BRIEF: Starting at the line that contains "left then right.", transcribe each line through the end of the material below, exactly and nothing else, leaving out the pictures.

STORED DATA:
————

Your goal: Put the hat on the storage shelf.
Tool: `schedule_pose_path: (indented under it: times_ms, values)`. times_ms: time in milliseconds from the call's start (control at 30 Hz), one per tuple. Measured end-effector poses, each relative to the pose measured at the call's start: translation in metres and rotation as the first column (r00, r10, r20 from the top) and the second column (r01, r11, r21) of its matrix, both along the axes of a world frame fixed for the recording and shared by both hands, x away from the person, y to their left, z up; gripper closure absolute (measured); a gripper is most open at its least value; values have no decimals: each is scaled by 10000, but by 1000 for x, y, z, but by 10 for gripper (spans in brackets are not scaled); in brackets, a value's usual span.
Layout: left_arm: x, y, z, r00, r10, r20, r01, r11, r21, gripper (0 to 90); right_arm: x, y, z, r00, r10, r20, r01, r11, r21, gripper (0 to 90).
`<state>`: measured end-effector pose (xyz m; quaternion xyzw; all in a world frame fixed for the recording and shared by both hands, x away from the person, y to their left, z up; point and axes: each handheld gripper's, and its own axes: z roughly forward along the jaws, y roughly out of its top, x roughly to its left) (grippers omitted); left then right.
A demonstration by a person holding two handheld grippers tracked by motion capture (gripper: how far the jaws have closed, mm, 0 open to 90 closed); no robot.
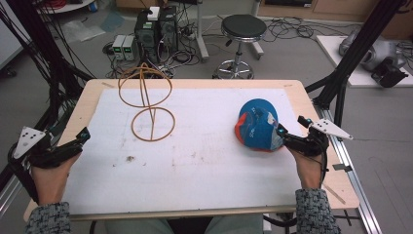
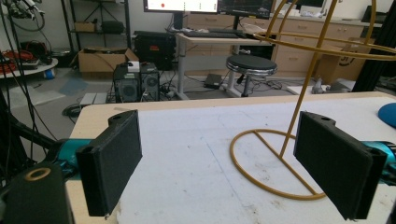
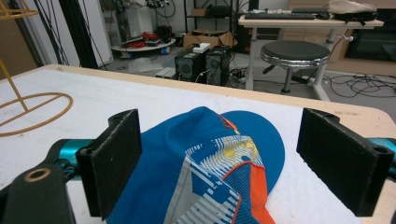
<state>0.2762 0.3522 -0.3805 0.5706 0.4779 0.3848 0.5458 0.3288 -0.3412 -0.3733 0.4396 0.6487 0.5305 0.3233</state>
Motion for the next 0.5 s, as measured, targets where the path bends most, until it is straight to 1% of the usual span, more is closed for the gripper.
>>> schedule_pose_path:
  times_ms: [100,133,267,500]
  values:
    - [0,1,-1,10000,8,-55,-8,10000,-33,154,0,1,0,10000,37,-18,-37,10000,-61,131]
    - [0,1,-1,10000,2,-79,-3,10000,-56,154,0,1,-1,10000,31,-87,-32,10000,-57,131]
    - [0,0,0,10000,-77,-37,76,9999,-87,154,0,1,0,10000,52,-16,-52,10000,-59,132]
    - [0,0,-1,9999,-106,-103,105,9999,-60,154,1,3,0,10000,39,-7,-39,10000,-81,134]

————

RESPONSE TO THE EXERCISE:
`<state>`: measured end-effector pose (xyz m; quaternion xyzw; all in a world frame fixed for the recording and shared by both hands, x away from the person, y to their left, z up; point and axes: each handheld gripper's, and its own axes: z roughly forward along the jaws, y roughly out of its top, x roughly to its left) (grippers omitted); left then right.
A demonstration by a person holding two handheld grippers tracked by motion capture (gripper: how far the jaws have closed, mm, 0 open to 90 closed); no robot.
<state>0.2762 0.3522 -0.3805 0.5706 0.4779 0.3848 0.5458 0.3288 -0.3412 -0.3733 0.4396 0.6487 0.5305 0.3233</state>
Motion for the next 0.5 s, as measured, targets where the path bends most, until it is straight to 1% of the usual span, more is closed for the gripper.
>>> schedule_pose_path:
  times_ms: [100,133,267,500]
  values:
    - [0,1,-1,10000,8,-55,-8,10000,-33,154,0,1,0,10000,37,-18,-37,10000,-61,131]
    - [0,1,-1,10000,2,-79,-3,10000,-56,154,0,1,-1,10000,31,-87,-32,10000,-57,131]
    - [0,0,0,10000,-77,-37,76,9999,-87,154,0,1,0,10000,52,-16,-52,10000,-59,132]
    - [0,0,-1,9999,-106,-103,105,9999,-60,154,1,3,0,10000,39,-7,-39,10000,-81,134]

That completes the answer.